We're having lovely weather in Champaign, but the skies are still darker after the deaths this weekend of two wonderful actors: Don Knotts and Darren McGavin.
Here's an image I cribbed from the Internet of Knotts winning one of the five Emmy Awards he earned for playing one of television's seminal sitcom sidekicks: deputy Barney Fife on THE ANDY GRIFFITH SHOW (also in the photograph are fellow Emmy winners Carl Reiner of THE DICK VAN DYKE SHOW and Peter Falk of THE DICK POWELL SHOW).

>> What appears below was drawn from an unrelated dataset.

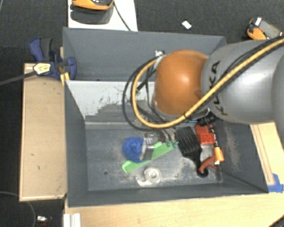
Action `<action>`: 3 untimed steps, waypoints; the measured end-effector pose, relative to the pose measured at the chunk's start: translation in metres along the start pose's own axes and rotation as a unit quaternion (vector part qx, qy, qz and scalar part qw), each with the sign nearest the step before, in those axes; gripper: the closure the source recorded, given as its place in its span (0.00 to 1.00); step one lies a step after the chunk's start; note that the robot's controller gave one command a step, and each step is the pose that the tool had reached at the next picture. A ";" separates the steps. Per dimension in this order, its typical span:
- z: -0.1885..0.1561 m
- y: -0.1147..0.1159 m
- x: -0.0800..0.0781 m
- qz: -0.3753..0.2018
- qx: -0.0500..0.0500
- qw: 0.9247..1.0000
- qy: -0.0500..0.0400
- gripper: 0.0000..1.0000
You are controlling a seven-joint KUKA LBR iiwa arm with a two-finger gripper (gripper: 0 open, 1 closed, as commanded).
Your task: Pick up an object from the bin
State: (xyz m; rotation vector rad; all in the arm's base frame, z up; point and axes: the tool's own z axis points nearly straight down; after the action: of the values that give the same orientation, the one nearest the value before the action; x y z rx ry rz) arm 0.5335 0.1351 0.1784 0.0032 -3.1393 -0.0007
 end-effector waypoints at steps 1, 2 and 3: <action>-0.002 -0.001 -0.002 0.002 0.000 1.000 -0.002 0.00; 0.089 -0.016 -0.024 -0.025 -0.001 1.000 -0.005 0.00; 0.067 -0.011 -0.019 0.037 -0.002 0.999 -0.007 0.00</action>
Offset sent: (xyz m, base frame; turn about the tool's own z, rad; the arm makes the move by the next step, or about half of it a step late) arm 0.0258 -0.0188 -0.1084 -0.0611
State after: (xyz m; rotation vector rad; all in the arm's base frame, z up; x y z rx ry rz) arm 0.5527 0.1242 0.1115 -0.1150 -3.1504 -0.0072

You can read more about Knotts here if you like. We all know about Barney Fife and Mr. Furley, the sleazy, twitchy landlord he played on THREE'S COMPANY, but let's not forget his pre-Fife appearances as one of Steve Allen's comic repertory on THE STEVE ALLEN SHOW or from the many movies he starred in for Universal in the late 1960's (after leaving the Griffith show) and for Disney in the 1970's. I have great memories of going to the theater as a kid (usually the Lyric in Monticello or the Widescreen Drive-In in Urbana) to see Knotts in THE APPLE DUMPLING GANG, HOT LEAD & COLD FEET, NO DEPOSIT, NO RETURN, THE APPLE DUMPLING GANG RIDES AGAIN and, my favorite, GUS about the donkey that kicks field goals. Knotts also starred with his APPLE DUMPLING partner Tim Conway in two other films that I also saw theatrically, THE PRIZE FIGHTER and THE PRIVATE EYES.

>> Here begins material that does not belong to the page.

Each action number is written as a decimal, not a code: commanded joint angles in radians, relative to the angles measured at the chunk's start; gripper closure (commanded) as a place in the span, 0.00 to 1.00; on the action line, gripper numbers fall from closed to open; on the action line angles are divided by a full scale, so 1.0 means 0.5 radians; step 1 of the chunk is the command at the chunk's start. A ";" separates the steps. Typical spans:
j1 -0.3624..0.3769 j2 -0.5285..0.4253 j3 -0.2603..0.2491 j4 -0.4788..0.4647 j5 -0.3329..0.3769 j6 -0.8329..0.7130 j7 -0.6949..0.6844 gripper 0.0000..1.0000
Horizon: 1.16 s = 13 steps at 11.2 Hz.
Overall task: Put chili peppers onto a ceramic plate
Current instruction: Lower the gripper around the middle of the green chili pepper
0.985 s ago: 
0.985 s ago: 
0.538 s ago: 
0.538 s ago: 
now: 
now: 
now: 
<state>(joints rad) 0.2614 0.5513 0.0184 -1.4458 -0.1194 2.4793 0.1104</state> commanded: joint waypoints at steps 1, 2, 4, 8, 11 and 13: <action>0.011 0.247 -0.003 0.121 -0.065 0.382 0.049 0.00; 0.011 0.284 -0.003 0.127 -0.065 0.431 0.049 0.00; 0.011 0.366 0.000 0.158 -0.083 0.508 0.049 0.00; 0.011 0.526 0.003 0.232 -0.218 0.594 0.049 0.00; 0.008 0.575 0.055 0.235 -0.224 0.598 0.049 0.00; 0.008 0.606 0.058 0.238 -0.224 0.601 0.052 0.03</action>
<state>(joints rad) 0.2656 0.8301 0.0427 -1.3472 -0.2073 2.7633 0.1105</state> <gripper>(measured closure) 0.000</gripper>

I can't imagine growing up without Don Knotts on television or at the movies, and I'm glad we have DVDs to remind us of how funny he was. Attaboy, Luther!
Darren McGavin was also a television favorite, whether you remember him from playing Mike Hammer in the 1950's, a down-and-out private eye in THE OUTSIDER (which may have been an influence on THE ROCKFORD FILES) in the 1960's, many made-for-TV movies and guest appearances in the '70s and '80s, or for his memorable guest shots on THE X-FILES (as former FBI agent Arthur Dales) and MILLENNIUM (as Lance Henriksen's father in the terrific episode "The Curse of Frank Black") in the '90s. Chances are, you associate McGavin with his greatest role: the charming and doggedly determined monster-hunting journalist Carl Kolchak in the highly rated TV-movies THE NIGHT STALKER and THE NIGHT STRANGLER, as well as the TV series KOLCHAK: THE NIGHT STALKER, which ran 20 episodes on ABC during the 1974-75 season.
It's not an exaggeration to say that everyone has been affected by a McGavin performance, particularly that of the taste-challenged, gruff, but loving father in A CHRISTMAS STORY, which will be viewed by families during the holiday season for the next century. He bounced between TV, films and the stage since the 1940's, appearing in hundreds of productions as a leading man or character actor. He starred in seven TV series, including RIVERBOAT, where he shared a contentious relationship with young co-star Burt Reynolds, and several miniseries, including a six-hour adaptation of Ray Bradbury's THE MARTIAN CHRONICLES that I was drawn to as a lad. Not long ago, I watched him being outsmarted by a seductive Barbara Bain and the rest of the Impossible Missions Force in "The Seal", a memorable MISSION: IMPOSSIBLE episode in which the IMF uses a trained cat to help steal the McGuffin.
Coincidentally, Knotts and McGavin worked together in two films for Walt Disney: HOT LEAD & COLD FEET and NO DEPOSIT, NO RETURN.